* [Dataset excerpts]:
━━━━━━━━━━━━━━━━━━━━━━━━━━━━━━

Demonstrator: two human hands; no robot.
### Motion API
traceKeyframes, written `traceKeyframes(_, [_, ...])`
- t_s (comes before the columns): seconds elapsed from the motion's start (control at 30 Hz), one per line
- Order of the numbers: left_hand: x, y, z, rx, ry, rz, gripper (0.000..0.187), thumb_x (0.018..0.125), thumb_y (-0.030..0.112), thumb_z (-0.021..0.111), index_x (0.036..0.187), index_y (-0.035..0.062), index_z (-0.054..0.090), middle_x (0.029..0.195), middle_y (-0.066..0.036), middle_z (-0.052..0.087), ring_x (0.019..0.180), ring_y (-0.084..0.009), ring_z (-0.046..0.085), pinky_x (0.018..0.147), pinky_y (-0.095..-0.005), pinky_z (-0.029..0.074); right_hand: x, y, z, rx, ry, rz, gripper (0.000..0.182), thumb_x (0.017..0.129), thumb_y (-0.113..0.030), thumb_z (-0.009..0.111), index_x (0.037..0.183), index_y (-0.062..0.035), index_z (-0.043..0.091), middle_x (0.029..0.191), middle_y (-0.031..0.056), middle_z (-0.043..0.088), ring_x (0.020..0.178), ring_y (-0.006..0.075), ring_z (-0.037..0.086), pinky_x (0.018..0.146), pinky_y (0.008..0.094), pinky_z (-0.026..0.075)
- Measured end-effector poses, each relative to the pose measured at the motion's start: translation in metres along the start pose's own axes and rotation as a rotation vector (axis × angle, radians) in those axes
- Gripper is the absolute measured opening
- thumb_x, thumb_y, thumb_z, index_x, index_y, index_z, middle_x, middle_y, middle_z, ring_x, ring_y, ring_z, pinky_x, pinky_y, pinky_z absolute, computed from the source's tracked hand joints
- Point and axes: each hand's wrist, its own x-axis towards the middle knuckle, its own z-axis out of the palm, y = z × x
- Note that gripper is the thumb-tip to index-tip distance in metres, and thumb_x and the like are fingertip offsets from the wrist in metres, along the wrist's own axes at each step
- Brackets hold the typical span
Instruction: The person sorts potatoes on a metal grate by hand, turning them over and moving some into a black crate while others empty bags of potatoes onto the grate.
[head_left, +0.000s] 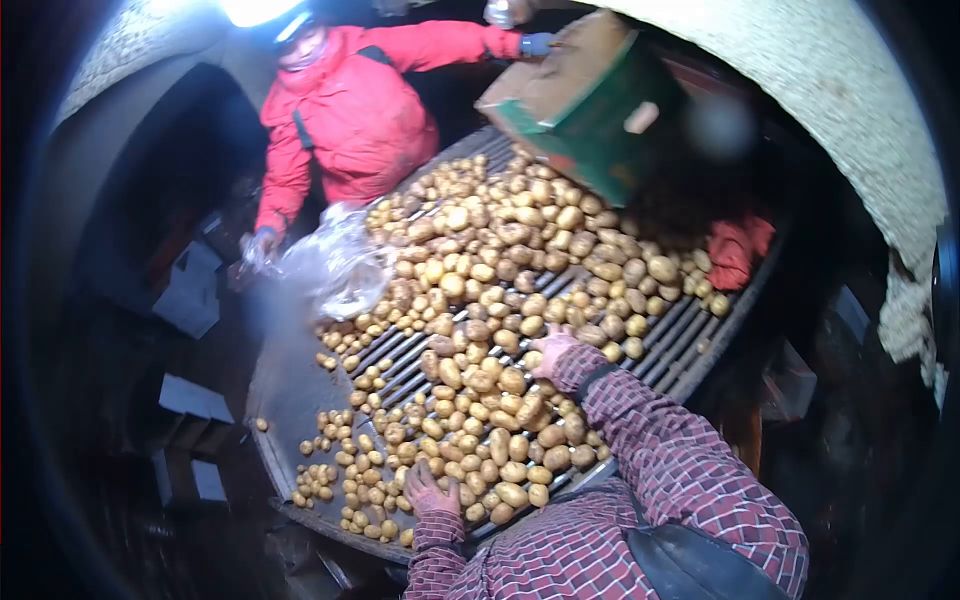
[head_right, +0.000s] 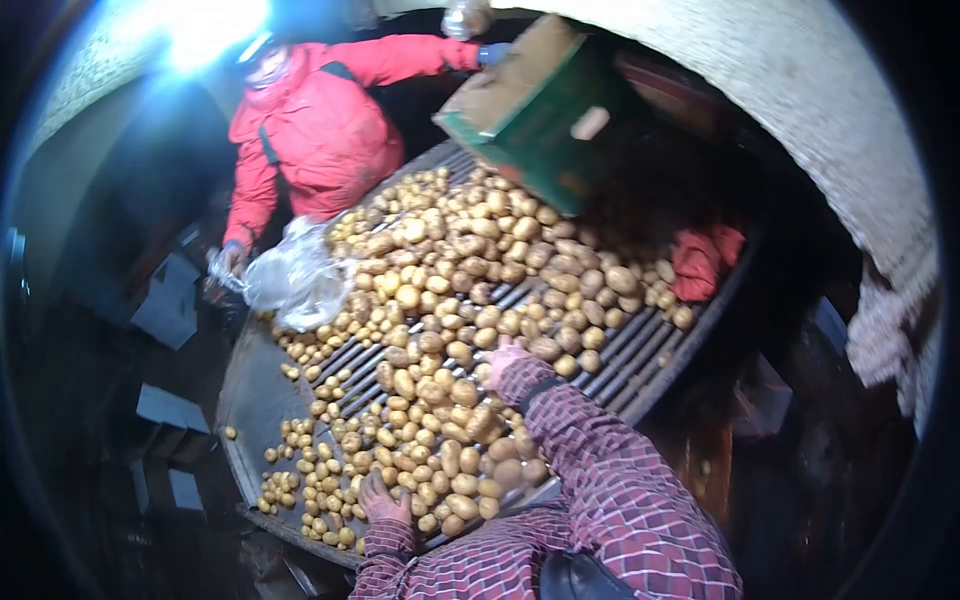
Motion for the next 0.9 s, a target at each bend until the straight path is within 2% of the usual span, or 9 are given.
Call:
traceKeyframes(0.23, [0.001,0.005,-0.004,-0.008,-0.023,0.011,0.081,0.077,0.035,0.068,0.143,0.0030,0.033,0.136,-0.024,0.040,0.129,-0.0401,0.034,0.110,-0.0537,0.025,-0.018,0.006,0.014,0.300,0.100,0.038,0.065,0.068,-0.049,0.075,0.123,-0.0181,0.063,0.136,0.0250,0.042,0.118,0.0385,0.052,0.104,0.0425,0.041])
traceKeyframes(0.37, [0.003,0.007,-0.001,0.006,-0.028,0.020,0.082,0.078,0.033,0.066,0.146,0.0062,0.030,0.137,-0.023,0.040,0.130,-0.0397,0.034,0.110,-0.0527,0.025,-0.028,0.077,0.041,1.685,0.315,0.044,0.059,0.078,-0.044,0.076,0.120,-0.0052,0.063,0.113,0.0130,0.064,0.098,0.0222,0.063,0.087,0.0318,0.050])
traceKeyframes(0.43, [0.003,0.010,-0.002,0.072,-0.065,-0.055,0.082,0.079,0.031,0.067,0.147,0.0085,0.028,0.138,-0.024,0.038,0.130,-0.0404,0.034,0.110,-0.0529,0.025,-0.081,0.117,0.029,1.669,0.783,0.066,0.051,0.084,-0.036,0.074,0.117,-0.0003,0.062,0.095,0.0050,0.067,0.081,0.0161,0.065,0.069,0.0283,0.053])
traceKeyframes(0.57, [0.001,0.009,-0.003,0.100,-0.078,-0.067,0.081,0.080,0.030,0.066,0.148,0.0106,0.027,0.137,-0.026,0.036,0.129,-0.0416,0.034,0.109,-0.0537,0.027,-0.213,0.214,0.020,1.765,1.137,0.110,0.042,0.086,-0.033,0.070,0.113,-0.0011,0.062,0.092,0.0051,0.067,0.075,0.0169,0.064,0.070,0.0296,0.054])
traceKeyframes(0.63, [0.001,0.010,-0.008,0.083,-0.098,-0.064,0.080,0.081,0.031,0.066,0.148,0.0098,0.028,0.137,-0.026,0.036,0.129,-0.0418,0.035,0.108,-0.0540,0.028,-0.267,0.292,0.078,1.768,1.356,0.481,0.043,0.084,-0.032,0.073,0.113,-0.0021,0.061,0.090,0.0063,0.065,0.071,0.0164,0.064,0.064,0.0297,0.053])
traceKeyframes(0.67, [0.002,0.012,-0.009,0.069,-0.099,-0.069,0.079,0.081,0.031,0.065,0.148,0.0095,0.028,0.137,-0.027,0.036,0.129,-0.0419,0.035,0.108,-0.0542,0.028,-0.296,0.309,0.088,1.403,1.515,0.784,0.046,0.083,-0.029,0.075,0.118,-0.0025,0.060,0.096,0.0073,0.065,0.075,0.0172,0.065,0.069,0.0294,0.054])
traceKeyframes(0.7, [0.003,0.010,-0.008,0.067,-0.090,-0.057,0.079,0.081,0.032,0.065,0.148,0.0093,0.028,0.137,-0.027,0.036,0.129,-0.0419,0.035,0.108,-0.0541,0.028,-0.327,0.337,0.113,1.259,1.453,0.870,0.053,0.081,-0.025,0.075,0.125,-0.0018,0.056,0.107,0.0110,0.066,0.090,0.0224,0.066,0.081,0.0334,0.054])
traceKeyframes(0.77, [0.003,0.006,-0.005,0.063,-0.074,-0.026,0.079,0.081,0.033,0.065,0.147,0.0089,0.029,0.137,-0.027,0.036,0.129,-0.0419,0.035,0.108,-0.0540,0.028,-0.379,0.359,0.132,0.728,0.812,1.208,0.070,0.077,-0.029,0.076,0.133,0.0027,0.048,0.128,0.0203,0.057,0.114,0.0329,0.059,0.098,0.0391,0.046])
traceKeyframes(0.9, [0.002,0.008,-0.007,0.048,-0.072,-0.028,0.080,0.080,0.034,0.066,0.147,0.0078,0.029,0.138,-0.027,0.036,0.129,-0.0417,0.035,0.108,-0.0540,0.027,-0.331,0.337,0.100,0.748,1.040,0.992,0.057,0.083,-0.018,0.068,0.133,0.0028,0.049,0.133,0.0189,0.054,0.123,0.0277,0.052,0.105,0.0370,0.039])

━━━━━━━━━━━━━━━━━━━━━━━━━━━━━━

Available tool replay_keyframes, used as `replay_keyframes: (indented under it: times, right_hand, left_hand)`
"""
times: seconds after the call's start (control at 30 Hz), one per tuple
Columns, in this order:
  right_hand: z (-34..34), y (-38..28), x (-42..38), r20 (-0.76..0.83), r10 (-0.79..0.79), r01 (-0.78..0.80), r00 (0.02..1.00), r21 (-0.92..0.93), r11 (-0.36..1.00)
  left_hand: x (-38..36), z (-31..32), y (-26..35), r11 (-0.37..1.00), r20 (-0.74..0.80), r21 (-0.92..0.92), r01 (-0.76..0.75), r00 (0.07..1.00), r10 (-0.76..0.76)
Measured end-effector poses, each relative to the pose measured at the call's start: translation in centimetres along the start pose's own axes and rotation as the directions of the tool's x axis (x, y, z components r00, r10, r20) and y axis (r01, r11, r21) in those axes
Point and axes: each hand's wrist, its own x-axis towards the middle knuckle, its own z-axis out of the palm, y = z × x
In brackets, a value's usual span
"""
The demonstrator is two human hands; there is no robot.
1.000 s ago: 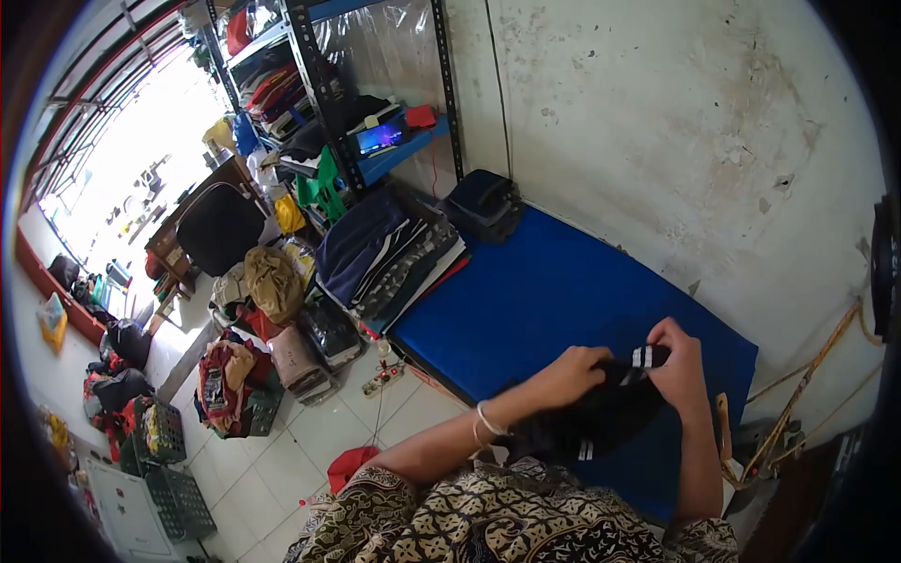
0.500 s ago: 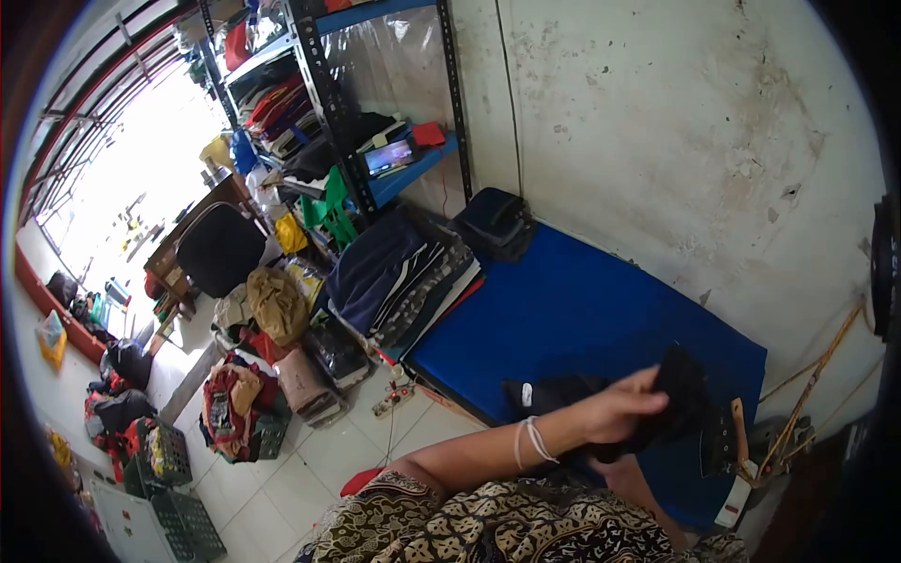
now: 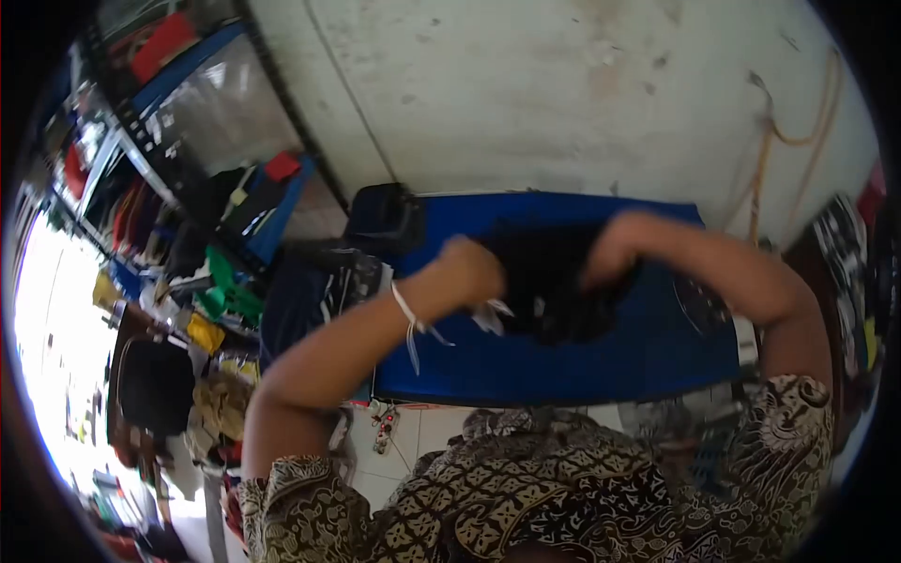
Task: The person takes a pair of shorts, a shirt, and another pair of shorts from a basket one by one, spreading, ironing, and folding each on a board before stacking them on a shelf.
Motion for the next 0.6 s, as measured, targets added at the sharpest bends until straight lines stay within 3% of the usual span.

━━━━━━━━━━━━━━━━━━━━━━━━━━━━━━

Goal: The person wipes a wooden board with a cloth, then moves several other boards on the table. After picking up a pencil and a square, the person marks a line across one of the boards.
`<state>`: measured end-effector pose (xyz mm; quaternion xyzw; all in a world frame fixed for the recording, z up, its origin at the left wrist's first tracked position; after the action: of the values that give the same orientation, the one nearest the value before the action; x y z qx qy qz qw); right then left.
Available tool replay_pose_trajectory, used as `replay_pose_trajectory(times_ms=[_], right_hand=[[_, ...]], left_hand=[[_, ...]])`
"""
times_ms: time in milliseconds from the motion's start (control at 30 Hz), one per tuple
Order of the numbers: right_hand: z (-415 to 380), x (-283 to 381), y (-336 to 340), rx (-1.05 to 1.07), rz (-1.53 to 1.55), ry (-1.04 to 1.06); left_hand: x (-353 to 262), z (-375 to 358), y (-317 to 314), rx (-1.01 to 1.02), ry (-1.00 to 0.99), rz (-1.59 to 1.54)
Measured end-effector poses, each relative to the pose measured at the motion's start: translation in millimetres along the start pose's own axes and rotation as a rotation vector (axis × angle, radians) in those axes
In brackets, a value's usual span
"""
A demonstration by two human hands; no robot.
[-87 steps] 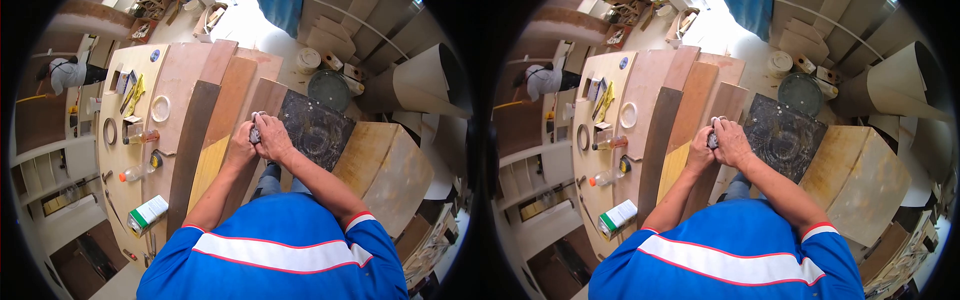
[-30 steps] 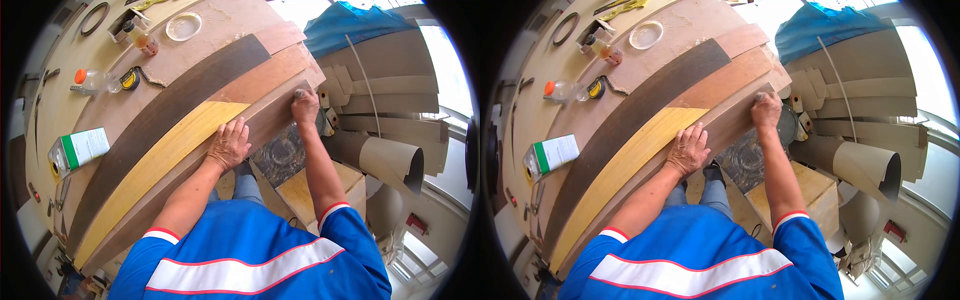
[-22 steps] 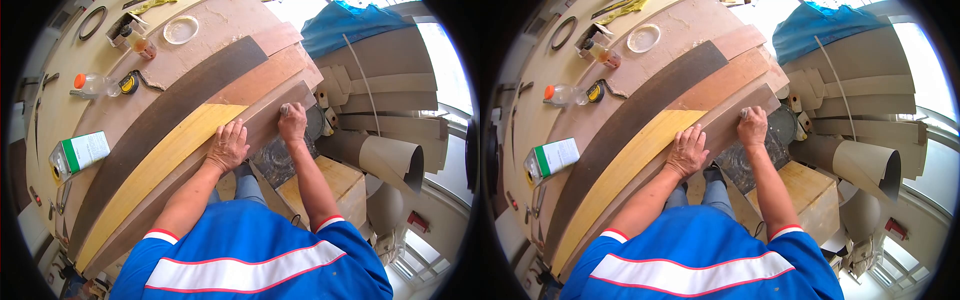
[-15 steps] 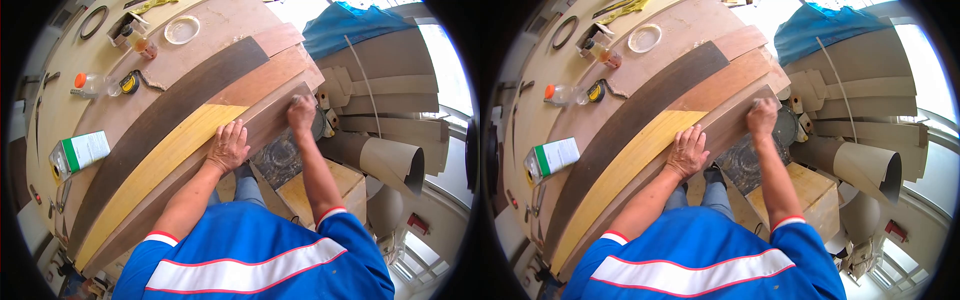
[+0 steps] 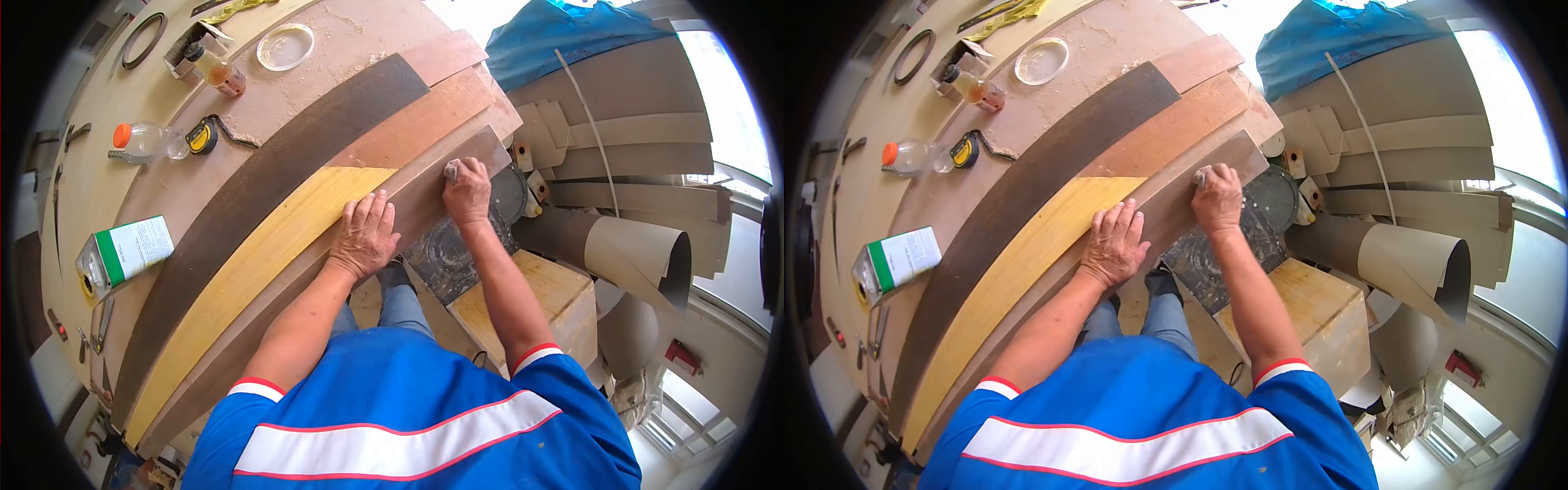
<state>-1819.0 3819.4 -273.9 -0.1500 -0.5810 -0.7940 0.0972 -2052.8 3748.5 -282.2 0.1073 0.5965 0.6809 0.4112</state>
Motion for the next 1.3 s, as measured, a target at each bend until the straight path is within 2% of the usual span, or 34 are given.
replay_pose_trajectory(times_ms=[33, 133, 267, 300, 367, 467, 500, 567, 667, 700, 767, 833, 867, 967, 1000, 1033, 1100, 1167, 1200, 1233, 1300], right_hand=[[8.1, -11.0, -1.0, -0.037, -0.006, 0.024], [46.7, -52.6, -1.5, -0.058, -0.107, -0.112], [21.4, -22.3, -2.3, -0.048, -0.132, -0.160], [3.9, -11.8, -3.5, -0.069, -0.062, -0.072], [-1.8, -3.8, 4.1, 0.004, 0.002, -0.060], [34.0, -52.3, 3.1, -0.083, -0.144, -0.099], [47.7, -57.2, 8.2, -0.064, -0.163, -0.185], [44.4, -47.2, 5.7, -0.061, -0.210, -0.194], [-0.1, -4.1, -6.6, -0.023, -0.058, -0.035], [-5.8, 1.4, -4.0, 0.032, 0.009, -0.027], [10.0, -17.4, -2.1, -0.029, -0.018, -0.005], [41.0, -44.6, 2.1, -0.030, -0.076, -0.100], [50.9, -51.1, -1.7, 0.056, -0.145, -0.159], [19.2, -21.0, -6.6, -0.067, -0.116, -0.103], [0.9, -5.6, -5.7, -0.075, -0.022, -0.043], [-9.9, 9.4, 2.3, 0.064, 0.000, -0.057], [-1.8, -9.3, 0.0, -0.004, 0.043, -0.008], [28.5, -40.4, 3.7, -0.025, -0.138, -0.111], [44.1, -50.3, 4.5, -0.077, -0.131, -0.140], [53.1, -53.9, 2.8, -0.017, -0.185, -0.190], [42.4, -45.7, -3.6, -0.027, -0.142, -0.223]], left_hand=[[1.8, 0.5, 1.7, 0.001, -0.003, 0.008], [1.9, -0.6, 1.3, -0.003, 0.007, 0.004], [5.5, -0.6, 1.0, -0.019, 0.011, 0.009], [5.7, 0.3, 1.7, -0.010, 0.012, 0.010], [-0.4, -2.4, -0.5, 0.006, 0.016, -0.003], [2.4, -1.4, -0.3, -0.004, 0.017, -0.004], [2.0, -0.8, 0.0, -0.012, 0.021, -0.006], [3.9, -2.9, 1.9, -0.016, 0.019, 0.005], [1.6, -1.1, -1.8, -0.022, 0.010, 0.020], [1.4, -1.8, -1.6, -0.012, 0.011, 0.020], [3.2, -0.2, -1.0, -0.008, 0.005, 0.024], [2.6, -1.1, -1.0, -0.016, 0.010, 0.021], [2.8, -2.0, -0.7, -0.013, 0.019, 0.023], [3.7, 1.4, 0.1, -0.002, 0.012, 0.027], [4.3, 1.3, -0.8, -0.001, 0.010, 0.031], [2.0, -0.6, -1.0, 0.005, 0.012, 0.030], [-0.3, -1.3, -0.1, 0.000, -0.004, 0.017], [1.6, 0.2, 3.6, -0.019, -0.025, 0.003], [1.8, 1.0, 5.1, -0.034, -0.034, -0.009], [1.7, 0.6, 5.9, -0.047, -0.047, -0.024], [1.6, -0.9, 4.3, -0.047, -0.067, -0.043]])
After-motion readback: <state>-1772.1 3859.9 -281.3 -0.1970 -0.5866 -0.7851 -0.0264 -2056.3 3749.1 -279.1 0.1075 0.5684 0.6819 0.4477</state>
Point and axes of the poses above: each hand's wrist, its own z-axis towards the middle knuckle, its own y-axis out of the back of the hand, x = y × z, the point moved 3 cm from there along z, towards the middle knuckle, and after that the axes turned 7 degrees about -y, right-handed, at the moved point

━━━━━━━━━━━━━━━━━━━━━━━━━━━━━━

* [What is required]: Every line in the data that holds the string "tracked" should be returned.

* [Task output]:
- thumb_x, thumb_y, thumb_z, index_x, index_y, index_z, middle_x, middle_y, middle_z, ring_x, ring_y, ring_z, pinky_x, pinky_y, pinky_z absolute, computed from the source's tracked hand joints
`<state>`: measured end-effector pose (xyz mm; quaternion xyzw; all in a world frame fixed for the recording, z up, its origin at the left wrist's first tracked position; after the action: of the values that give the same orientation, the one nearest the value before the action; x y z qx qy qz qw); right then left.

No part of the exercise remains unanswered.